Mahallemiz değişti

Artık bambaşka bir zamandayız! Bahsini ettiğimiz komşuluğun dillere alınmadığı, çocukların hayatı balkonlardan veya pencerelerden izlemek zorunda bırakıldığı dönemlerdeyiz. İşte o saymakla bitiremediğimiz mahalleler birer birer öldü!

GEÇEN hafta, Ankara bürokrasisinde önemli bir koltuğu dolduran dostumuzu ziyaret ettiğimde, başka bir bürokrat ile bir STK temsilcisi de dâhil oldu sohbetimize.

Çaylar eşliğindeki kısa bir gündem değerlendirmesinin ardından, kanayan yaralara merhem sürme arzusu baş gösterdi.

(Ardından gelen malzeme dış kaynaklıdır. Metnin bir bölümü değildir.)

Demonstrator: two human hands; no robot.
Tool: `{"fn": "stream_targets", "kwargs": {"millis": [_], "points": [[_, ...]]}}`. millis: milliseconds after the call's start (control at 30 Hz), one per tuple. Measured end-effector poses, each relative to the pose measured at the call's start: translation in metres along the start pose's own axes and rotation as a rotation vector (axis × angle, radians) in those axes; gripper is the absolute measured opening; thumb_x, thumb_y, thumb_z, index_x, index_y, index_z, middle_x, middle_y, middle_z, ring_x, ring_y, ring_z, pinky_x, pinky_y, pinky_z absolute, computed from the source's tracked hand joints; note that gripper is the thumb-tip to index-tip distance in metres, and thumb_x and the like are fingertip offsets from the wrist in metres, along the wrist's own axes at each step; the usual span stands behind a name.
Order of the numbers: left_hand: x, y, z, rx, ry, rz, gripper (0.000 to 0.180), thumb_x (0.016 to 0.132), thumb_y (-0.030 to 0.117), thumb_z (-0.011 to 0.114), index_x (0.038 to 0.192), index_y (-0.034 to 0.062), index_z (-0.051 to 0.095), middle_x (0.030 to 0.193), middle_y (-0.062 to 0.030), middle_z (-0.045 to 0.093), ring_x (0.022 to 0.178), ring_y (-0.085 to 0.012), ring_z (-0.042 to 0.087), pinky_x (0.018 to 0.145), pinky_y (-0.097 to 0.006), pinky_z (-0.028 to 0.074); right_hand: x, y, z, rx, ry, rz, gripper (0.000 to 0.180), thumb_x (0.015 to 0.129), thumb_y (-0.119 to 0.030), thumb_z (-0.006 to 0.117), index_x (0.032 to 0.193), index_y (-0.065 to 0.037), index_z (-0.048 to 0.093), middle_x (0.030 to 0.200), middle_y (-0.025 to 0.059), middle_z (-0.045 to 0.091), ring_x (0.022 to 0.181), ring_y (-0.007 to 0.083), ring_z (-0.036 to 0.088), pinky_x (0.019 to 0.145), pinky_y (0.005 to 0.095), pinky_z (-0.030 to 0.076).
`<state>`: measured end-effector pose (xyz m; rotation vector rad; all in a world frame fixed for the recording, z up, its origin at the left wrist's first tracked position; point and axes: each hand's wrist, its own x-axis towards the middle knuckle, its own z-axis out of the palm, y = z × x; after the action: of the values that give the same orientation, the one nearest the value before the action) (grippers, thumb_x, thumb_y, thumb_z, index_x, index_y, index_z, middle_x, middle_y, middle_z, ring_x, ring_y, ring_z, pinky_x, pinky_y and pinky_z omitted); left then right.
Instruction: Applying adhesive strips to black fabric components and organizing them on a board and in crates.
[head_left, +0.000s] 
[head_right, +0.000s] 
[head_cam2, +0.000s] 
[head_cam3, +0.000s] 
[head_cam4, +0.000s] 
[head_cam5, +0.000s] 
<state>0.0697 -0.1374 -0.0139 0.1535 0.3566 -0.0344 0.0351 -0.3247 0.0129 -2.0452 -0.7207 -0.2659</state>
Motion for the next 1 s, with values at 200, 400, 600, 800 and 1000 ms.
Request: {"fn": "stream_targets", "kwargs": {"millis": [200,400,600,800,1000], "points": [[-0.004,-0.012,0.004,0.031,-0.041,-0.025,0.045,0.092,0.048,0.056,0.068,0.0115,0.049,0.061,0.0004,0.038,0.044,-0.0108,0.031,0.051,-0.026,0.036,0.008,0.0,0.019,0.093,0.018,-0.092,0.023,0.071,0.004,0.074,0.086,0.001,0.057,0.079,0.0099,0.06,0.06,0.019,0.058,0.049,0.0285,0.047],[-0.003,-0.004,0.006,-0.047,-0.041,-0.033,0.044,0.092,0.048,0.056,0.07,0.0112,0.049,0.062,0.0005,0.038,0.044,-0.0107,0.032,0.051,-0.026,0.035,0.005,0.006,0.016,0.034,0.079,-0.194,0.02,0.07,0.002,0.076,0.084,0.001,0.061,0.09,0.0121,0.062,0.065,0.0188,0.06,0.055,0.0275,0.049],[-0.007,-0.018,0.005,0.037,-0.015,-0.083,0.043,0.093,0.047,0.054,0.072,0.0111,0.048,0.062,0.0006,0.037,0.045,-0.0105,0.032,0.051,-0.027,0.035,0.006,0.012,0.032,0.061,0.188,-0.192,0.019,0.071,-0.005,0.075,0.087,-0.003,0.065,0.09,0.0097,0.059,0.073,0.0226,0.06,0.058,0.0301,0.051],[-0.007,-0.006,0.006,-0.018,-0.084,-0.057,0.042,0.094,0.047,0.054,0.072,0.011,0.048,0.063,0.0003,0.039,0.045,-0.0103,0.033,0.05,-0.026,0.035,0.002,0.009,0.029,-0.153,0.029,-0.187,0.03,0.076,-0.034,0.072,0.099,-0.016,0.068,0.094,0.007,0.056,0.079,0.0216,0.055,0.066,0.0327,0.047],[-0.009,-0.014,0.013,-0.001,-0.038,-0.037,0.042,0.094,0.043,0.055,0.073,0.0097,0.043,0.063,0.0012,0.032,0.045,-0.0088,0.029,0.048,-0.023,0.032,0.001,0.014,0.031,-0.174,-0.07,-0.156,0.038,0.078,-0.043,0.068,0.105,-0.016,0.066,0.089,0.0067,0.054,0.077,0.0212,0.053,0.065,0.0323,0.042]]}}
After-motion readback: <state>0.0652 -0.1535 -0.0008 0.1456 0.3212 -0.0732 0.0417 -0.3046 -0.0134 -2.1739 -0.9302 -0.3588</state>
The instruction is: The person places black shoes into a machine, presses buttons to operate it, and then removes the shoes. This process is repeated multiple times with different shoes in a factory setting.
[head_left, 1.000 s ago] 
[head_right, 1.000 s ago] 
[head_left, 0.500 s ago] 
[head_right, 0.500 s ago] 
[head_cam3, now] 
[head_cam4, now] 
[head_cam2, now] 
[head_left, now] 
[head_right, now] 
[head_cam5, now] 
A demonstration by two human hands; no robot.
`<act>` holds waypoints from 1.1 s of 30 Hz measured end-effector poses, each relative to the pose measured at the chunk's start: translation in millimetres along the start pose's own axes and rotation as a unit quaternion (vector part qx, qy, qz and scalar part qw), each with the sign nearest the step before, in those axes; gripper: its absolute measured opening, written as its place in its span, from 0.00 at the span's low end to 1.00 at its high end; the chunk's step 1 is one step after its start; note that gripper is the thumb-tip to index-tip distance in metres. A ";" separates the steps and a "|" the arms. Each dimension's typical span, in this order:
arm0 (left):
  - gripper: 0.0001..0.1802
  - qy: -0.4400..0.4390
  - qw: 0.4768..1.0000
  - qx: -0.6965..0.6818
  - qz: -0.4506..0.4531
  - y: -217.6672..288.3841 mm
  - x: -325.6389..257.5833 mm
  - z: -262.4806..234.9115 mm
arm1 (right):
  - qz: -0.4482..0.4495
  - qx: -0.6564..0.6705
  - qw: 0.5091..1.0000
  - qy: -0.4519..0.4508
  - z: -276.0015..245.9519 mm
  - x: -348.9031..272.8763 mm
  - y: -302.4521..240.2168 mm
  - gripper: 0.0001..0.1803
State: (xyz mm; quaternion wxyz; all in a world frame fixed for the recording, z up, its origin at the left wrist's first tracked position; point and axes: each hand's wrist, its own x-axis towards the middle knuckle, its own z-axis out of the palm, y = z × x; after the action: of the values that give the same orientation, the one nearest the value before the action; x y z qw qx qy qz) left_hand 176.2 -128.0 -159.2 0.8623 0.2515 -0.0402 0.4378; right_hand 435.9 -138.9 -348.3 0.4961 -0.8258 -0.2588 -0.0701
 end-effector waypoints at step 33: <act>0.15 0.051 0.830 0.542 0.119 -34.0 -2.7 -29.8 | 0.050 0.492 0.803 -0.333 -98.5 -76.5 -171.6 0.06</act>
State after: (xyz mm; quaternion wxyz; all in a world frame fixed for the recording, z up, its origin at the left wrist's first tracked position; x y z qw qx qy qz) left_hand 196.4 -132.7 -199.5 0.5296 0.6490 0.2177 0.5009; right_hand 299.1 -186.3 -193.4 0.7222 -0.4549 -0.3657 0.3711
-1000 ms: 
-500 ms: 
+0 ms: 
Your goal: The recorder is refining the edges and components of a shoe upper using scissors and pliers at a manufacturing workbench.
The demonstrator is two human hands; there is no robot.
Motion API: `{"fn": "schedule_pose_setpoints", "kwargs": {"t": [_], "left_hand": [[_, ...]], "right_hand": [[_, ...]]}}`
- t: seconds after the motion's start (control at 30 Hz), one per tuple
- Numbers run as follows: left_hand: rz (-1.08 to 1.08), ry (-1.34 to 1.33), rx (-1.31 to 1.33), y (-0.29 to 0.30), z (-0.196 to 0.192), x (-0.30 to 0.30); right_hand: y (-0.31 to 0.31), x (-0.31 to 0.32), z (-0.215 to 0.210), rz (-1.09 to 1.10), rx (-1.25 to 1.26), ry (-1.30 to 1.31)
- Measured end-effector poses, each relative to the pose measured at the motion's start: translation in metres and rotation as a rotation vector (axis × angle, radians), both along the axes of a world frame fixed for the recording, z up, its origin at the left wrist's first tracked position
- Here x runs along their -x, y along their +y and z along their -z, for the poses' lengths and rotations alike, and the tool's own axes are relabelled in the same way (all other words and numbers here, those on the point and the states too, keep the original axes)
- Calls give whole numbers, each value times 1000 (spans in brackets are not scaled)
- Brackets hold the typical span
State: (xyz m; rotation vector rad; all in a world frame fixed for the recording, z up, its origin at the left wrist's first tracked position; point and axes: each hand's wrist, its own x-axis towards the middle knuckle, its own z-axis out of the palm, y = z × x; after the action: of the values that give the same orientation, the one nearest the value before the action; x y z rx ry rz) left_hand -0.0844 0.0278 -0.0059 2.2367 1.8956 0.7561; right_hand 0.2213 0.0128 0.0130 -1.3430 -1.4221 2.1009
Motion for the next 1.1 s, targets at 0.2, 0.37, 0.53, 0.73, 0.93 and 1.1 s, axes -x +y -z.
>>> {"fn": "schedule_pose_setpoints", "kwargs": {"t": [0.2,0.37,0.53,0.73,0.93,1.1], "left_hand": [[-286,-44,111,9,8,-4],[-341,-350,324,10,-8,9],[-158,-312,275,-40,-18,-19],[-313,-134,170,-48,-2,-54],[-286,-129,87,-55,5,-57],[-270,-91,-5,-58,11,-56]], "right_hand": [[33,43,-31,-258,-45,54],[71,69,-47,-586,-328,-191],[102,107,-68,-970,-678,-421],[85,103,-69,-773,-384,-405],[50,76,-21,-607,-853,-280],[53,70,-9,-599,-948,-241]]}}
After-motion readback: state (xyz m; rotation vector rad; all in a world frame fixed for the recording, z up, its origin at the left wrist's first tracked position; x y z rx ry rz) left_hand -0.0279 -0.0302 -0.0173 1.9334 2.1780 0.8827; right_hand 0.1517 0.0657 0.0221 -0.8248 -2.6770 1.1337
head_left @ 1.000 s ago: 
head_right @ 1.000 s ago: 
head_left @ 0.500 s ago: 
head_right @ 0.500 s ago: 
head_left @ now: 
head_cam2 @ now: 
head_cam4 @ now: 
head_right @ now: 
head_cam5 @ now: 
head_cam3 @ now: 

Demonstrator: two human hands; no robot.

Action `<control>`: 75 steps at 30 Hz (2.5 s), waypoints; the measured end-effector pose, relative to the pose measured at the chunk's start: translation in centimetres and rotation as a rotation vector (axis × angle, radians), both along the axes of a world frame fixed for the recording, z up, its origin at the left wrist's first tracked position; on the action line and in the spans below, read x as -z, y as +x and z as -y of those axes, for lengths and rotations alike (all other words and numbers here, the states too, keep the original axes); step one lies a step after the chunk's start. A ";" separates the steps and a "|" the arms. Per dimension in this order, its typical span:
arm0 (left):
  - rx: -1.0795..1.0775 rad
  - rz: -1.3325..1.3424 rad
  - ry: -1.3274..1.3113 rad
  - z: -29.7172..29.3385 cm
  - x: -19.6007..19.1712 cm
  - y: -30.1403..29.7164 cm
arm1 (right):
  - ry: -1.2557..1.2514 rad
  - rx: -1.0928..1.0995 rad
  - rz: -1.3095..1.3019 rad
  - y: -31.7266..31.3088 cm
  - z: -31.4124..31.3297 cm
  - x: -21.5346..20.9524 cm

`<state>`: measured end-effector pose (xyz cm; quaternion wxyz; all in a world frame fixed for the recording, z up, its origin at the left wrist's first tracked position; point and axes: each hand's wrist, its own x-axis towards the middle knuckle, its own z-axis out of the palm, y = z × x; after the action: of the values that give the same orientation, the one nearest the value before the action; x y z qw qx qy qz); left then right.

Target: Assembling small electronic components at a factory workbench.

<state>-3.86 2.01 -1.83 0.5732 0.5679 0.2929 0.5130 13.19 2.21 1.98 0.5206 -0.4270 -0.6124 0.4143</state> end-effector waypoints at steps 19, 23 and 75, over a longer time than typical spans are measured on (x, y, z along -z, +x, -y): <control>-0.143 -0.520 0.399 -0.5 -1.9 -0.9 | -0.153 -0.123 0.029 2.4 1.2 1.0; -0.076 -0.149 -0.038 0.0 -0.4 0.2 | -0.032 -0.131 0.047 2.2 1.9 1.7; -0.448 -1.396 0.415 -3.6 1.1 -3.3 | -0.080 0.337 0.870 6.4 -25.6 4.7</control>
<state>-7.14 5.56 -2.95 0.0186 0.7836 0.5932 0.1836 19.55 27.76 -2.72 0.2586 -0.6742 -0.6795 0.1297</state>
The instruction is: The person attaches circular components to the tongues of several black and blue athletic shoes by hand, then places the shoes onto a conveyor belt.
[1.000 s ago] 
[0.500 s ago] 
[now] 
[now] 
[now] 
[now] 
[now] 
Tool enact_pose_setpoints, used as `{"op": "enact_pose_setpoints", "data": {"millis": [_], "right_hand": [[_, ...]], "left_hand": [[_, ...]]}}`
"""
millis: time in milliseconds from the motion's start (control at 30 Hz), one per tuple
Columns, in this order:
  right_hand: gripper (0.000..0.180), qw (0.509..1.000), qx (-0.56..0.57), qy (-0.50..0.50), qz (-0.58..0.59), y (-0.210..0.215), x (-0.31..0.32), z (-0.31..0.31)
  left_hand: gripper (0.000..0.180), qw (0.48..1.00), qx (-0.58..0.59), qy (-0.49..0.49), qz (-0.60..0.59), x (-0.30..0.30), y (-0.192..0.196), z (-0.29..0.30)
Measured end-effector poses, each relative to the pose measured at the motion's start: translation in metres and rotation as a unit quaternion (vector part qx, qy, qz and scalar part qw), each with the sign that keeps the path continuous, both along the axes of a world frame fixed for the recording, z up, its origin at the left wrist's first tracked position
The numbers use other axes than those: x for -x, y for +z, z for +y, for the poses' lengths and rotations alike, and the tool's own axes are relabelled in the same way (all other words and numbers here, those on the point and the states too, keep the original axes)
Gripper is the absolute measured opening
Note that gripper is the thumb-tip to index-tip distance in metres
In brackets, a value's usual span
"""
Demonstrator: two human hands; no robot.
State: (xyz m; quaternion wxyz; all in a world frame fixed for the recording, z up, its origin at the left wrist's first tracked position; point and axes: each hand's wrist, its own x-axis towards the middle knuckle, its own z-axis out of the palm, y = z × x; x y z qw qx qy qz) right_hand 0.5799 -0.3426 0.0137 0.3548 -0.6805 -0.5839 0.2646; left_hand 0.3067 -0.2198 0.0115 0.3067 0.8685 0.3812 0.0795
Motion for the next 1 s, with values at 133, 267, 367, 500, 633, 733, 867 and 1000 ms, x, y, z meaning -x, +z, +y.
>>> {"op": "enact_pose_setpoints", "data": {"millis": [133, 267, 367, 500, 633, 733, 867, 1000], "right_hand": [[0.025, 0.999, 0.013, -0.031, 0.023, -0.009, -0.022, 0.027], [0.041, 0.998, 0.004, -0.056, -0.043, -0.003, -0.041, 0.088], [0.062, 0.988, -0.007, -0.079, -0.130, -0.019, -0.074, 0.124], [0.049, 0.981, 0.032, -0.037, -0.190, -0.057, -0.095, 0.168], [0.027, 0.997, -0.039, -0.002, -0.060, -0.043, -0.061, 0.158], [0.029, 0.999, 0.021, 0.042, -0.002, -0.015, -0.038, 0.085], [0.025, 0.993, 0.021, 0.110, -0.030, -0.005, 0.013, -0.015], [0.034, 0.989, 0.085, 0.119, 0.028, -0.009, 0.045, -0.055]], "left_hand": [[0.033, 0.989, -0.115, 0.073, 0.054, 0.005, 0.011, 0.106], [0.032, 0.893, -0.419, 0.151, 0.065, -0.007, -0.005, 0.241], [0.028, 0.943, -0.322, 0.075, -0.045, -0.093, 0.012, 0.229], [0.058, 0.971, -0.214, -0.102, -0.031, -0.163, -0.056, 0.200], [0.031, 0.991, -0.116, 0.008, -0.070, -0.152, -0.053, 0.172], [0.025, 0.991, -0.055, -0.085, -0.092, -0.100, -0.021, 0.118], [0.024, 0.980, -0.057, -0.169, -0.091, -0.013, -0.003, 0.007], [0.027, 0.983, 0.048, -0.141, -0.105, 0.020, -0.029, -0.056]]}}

Aynı dertten mustarip olanların çıkardığı ses de hâliyle aynıydı: “Mahallemiz değişti üstat, mahallemiz!”

İrkilmiştim ancak bana yeni ufuklar açan bu cümlenin bir makale yazma fikrini doğurmasına da sevinmiştim…

Mahalle, çocukluğumuzun gençliğe evrildiği dünde kalan yılları barındıran ve “Hey gidi günler!” diye yâd ettiğimiz muhitin adı…

İşgallerle “devlet” gibi en büyük, göçlerle “millet” gibi kutsal değerlerimizi yok ederek elimizden almaya çalışan Batı menşeli art niyet taşıyıcıları, şimdilerde elimizde kalan son kültürel değeri, “mahallemizi” yok etmeye çalışıyorlar.

Mahalle, sokaklarında genç kızların güvenle gezdiği, yabancının gözünden, yoldan geçenin ise ayak sesinden, hatta arabasından çıkan egzoz sesinden tanındığı; dalı sokağa sarkan meyve ağaçlarından elma, armut, vişne toplamanın hırsızlık sayılmadığı; cenaze evine olan saygıdan dolayı televizyonu kapatmakla yetinmeyip üzerine dantelin atıldığı; ortak çeşmesinden evlere su taşındığı, camisinde yan yana gelinerek saf tutulduğu; salça çıkarmadan konserve yapmaya, halı kilim yıkamadan ceviz toplamaya, erik kurutmadan erişte kesmeye varıncaya kadar karşılıksız ve koşulsuz yardıma koşulduğu; ekmeği bölüşmenin, acıyı ve sevinci paylaşmanın yaşandığı yer…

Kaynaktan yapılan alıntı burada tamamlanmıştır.